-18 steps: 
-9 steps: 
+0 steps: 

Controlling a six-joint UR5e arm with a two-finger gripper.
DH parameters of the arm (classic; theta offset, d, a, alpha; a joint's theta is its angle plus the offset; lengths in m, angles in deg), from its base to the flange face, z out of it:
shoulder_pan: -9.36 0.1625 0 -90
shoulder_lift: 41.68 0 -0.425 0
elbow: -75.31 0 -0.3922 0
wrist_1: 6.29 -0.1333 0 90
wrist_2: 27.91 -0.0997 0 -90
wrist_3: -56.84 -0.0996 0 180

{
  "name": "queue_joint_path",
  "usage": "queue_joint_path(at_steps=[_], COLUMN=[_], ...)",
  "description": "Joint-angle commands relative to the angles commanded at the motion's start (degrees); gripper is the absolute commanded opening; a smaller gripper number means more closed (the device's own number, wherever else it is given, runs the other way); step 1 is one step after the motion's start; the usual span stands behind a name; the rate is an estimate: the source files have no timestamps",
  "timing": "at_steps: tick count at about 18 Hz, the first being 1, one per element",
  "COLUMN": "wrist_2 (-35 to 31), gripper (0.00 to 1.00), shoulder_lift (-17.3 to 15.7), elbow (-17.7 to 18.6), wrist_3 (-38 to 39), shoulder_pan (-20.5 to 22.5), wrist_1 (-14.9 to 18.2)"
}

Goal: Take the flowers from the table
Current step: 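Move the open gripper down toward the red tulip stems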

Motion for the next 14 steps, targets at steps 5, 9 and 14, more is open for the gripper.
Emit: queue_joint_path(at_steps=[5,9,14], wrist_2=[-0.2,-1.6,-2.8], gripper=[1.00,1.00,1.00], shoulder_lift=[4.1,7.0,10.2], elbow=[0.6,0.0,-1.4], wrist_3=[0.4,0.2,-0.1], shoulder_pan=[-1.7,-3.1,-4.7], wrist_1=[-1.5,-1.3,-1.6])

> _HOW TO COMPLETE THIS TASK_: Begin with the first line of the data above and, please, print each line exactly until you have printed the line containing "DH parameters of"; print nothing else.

> _SOLUTION TO THIS PROBLEM_:
-18 steps: 
-9 steps: 
+0 steps: 

Controlling a six-joint UR5e arm with a two-finger gripper.
DH parameters of the arm (classic; theta offset, d, a, alpha; a joint's theta is its angle plus the offset; lengths in m, angles in deg), from its base to the flange face, z out of it:

The output has been completed.